_TASK GOAL_
Your task is to reproduce the listing exactly, without its images.

_INFORMATION SHOWN_
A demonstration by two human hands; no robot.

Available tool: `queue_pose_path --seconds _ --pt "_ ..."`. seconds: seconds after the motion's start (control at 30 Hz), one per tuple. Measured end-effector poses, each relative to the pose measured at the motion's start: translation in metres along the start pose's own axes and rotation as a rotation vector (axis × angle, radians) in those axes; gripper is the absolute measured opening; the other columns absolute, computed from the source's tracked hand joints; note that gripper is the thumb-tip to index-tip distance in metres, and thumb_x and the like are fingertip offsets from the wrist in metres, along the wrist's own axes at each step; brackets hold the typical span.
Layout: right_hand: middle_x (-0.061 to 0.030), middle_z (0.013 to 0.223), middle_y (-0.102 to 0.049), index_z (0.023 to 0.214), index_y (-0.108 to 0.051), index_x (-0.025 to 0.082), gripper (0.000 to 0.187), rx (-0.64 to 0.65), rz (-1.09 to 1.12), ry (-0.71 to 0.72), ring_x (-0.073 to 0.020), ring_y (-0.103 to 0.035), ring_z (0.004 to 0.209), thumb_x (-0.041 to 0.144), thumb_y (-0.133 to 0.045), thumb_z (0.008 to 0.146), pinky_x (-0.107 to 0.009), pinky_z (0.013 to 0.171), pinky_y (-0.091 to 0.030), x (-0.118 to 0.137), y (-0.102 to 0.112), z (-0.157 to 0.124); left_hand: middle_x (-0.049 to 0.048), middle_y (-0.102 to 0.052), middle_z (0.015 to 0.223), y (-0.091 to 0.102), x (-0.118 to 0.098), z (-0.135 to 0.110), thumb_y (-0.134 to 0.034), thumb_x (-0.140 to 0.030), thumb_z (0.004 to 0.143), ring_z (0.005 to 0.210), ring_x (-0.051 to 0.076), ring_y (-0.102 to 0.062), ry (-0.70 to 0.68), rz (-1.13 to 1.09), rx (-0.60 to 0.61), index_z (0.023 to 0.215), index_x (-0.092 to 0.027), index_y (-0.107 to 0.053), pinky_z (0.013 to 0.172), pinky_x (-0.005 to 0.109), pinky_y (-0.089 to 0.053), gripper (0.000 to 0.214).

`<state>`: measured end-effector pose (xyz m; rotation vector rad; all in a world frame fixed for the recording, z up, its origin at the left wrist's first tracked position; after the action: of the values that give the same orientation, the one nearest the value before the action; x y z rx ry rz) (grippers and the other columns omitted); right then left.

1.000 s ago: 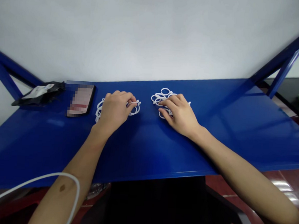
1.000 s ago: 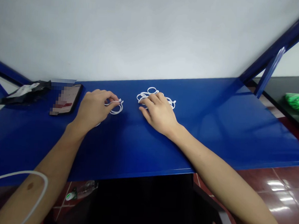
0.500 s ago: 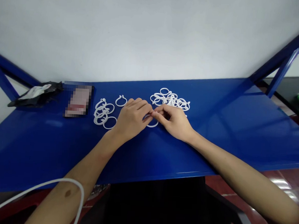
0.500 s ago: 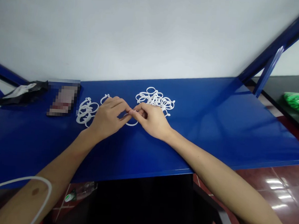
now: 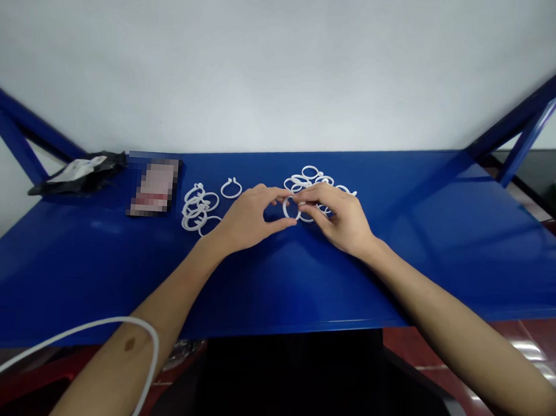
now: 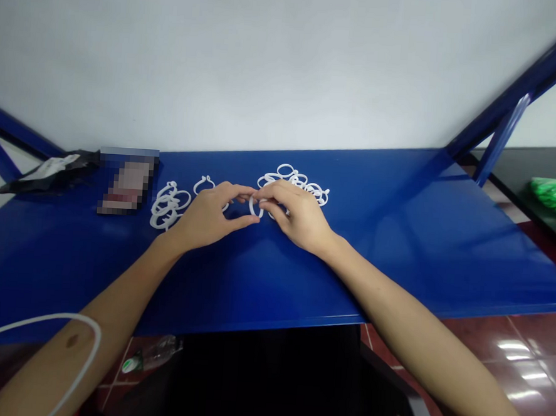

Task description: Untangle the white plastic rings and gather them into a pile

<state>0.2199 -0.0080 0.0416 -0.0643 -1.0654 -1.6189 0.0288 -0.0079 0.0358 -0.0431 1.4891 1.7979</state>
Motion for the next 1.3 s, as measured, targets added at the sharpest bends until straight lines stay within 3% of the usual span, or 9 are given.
queue_pose_path --seconds 0.23,0.4,0.5,0.6,0.7,0.83,1.07,1.2,1.3 --pt "-0.0062 0.101 -0.071 0.107 -0.068 0.022 0.014 0.028 -0.038 -0.006 -0.0190 -0.067 0.090 0.024 -0.058 0.098 -0.035 0.081 -0.054 -0.004 -0.003 -0.001 0.0063 -0.072 0.102 -0.005 -0.006 0.000 -0.067 -0.037 0.086 0.097 0.025 -0.062 -0.110 0.185 -0.071 0.118 -0.020 -0.063 0.088 0.039 -0.046 0.036" --pt "-0.0037 0.096 -0.073 0.098 -0.068 0.022 0.015 -0.022 -0.033 0.018 -0.0178 -0.068 0.087 0.025 -0.053 0.101 -0.033 0.081 -0.053 -0.003 0.000 -0.002 0.0058 -0.072 0.111 0.001 -0.006 0.000 -0.061 -0.039 0.091 0.103 0.026 -0.060 -0.157 0.204 -0.039 0.124 -0.022 -0.061 0.091 0.041 -0.044 0.037" --pt "-0.0038 0.092 -0.073 0.090 -0.066 0.021 0.018 -0.071 -0.053 0.010 -0.0177 -0.068 0.086 0.024 -0.052 0.101 -0.033 0.079 -0.052 -0.006 0.007 -0.001 0.0049 -0.070 0.114 0.016 0.008 0.003 -0.053 -0.033 0.095 0.106 0.026 -0.059 -0.059 0.279 -0.137 0.126 -0.024 -0.060 0.093 0.042 -0.043 0.033" --pt "-0.0046 0.094 -0.073 0.090 -0.065 0.021 0.018 -0.133 -0.115 -0.053 -0.0189 -0.068 0.088 0.026 -0.052 0.101 -0.034 0.081 -0.052 -0.013 0.015 -0.001 0.0063 -0.070 0.110 0.032 0.030 0.003 -0.049 -0.021 0.093 0.105 0.027 -0.058 0.113 0.383 -0.234 0.114 -0.025 -0.065 0.091 0.042 -0.043 0.027" --pt "-0.0064 0.100 -0.073 0.098 -0.066 0.021 0.018 -0.174 -0.234 -0.118 -0.0203 -0.066 0.090 0.028 -0.049 0.102 -0.036 0.081 -0.050 -0.024 0.018 -0.002 0.0083 -0.070 0.099 0.036 0.049 0.001 -0.053 -0.020 0.088 0.098 0.030 -0.057 0.204 0.488 -0.142 0.096 -0.024 -0.069 0.084 0.044 -0.043 0.018" --pt "-0.0083 0.096 -0.070 0.106 -0.065 0.020 0.020 -0.144 -0.466 -0.186 -0.0233 -0.058 0.087 0.029 -0.047 0.101 -0.038 0.078 -0.048 -0.038 0.018 -0.002 0.0095 -0.069 0.091 0.026 0.057 -0.002 -0.062 -0.032 0.085 0.095 0.033 -0.054 0.185 0.588 -0.009 0.082 -0.024 -0.068 0.079 0.045 -0.042 0.011" --pt "-0.0121 0.098 -0.059 0.104 -0.069 0.020 0.021 -0.183 -0.679 -0.204 -0.0270 -0.052 0.089 0.030 -0.052 0.098 -0.043 0.076 -0.047 -0.042 0.025 -0.002 0.0079 -0.068 0.085 0.010 0.038 0.003 -0.059 -0.023 0.089 0.092 0.031 -0.055 0.129 0.506 -0.030 0.081 -0.023 -0.063 0.079 0.043 -0.039 0.010" --pt "-0.0105 0.096 -0.062 0.104 -0.068 0.019 0.022 -0.161 -0.547 -0.164 -0.0256 -0.055 0.091 0.032 -0.051 0.099 -0.042 0.079 -0.048 -0.025 0.019 -0.001 0.0032 -0.067 0.079 0.008 0.018 0.006 -0.060 -0.021 0.090 0.083 0.024 -0.058 0.136 0.359 -0.097 0.083 -0.022 -0.060 0.079 0.039 -0.042 0.007" --pt "-0.0062 0.089 -0.066 0.103 -0.067 0.019 0.022 -0.072 -0.331 -0.187 -0.0193 -0.059 0.079 0.035 -0.053 0.100 -0.034 0.073 -0.048 -0.011 0.006 0.000 0.0006 -0.065 0.078 0.006 0.003 0.005 -0.065 -0.025 0.090 0.079 0.020 -0.058 0.081 0.221 -0.139 0.080 -0.022 -0.060 0.078 0.036 -0.044 0.012"
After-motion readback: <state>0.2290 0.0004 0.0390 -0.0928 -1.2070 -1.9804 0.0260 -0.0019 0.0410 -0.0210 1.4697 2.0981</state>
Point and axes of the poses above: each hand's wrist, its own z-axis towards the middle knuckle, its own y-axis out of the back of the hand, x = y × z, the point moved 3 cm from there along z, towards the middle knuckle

_ANSWER SECTION_
A demonstration by two human hands; no robot.

Available tool: `queue_pose_path --seconds _ --pt "_ ..."`. seconds: seconds after the motion's start (control at 30 Hz), one per tuple. Measured end-effector poses, each relative to the pose measured at the motion's start: translation in metres along the start pose's own axes and rotation as a rotation vector (axis × angle, radians) in those axes; gripper is the absolute measured opening; the other columns absolute, computed from the source's tracked hand joints; note that gripper is the thumb-tip to index-tip distance in metres, and thumb_x and the like are fingertip offsets from the wrist in metres, along the wrist's own axes at each step; brackets hold the typical span.
Layout: right_hand: middle_x (-0.061 to 0.030), middle_z (0.013 to 0.223), middle_y (-0.102 to 0.049), index_z (0.023 to 0.214), index_y (-0.108 to 0.051), index_x (-0.025 to 0.082), gripper (0.000 to 0.187), rx (-0.64 to 0.65), rz (-1.09 to 1.12), ry (-0.71 to 0.72), ring_x (-0.073 to 0.020), ring_y (-0.103 to 0.035), ring_z (0.004 to 0.209), thumb_x (-0.041 to 0.144), thumb_y (-0.133 to 0.045), thumb_z (0.008 to 0.146), pinky_x (-0.107 to 0.009), pinky_z (0.013 to 0.171), pinky_y (-0.091 to 0.030), x (-0.118 to 0.137), y (-0.102 to 0.112), z (-0.157 to 0.124); left_hand: middle_x (-0.049 to 0.048), middle_y (-0.102 to 0.052), middle_z (0.015 to 0.223), y (-0.091 to 0.102), x (-0.118 to 0.098), z (-0.135 to 0.110), thumb_y (-0.134 to 0.034), thumb_x (-0.140 to 0.030), thumb_z (0.004 to 0.143), ring_z (0.005 to 0.210), ring_x (-0.051 to 0.076), ring_y (-0.102 to 0.062), ry (-0.70 to 0.68), rz (-1.13 to 1.09), rx (-0.60 to 0.61), index_z (0.023 to 0.215), index_x (-0.092 to 0.027), index_y (-0.107 to 0.053), pinky_z (0.013 to 0.172), pinky_x (-0.005 to 0.109), pinky_y (-0.089 to 0.053), gripper (0.000 to 0.214).

`<state>`: measured end-effector pose (xyz m; rotation vector rad; all in a world frame fixed for the recording, z up, its origin at the left wrist's first tracked position; after the action: of the values that give the same orientation, the one nearest the value before the action; x y z rx ry rz) (grippers and the other columns omitted); right then left.

1.000 s ago: 
1.000 s ago: 
0.500 s ago: 
0.500 s ago: 
now: 
now: 

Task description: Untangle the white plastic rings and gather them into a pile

<state>0.2199 -0.0080 0.0416 -0.0643 -1.0654 -1.6189 0.0288 -0.0079 0.0358 -0.0431 1.4891 1.7979</state>
Motion for the next 1.3 s, as measured, targets added at the sharpest bends until straight lines stay within 3% of the usual span, or 9 are given.
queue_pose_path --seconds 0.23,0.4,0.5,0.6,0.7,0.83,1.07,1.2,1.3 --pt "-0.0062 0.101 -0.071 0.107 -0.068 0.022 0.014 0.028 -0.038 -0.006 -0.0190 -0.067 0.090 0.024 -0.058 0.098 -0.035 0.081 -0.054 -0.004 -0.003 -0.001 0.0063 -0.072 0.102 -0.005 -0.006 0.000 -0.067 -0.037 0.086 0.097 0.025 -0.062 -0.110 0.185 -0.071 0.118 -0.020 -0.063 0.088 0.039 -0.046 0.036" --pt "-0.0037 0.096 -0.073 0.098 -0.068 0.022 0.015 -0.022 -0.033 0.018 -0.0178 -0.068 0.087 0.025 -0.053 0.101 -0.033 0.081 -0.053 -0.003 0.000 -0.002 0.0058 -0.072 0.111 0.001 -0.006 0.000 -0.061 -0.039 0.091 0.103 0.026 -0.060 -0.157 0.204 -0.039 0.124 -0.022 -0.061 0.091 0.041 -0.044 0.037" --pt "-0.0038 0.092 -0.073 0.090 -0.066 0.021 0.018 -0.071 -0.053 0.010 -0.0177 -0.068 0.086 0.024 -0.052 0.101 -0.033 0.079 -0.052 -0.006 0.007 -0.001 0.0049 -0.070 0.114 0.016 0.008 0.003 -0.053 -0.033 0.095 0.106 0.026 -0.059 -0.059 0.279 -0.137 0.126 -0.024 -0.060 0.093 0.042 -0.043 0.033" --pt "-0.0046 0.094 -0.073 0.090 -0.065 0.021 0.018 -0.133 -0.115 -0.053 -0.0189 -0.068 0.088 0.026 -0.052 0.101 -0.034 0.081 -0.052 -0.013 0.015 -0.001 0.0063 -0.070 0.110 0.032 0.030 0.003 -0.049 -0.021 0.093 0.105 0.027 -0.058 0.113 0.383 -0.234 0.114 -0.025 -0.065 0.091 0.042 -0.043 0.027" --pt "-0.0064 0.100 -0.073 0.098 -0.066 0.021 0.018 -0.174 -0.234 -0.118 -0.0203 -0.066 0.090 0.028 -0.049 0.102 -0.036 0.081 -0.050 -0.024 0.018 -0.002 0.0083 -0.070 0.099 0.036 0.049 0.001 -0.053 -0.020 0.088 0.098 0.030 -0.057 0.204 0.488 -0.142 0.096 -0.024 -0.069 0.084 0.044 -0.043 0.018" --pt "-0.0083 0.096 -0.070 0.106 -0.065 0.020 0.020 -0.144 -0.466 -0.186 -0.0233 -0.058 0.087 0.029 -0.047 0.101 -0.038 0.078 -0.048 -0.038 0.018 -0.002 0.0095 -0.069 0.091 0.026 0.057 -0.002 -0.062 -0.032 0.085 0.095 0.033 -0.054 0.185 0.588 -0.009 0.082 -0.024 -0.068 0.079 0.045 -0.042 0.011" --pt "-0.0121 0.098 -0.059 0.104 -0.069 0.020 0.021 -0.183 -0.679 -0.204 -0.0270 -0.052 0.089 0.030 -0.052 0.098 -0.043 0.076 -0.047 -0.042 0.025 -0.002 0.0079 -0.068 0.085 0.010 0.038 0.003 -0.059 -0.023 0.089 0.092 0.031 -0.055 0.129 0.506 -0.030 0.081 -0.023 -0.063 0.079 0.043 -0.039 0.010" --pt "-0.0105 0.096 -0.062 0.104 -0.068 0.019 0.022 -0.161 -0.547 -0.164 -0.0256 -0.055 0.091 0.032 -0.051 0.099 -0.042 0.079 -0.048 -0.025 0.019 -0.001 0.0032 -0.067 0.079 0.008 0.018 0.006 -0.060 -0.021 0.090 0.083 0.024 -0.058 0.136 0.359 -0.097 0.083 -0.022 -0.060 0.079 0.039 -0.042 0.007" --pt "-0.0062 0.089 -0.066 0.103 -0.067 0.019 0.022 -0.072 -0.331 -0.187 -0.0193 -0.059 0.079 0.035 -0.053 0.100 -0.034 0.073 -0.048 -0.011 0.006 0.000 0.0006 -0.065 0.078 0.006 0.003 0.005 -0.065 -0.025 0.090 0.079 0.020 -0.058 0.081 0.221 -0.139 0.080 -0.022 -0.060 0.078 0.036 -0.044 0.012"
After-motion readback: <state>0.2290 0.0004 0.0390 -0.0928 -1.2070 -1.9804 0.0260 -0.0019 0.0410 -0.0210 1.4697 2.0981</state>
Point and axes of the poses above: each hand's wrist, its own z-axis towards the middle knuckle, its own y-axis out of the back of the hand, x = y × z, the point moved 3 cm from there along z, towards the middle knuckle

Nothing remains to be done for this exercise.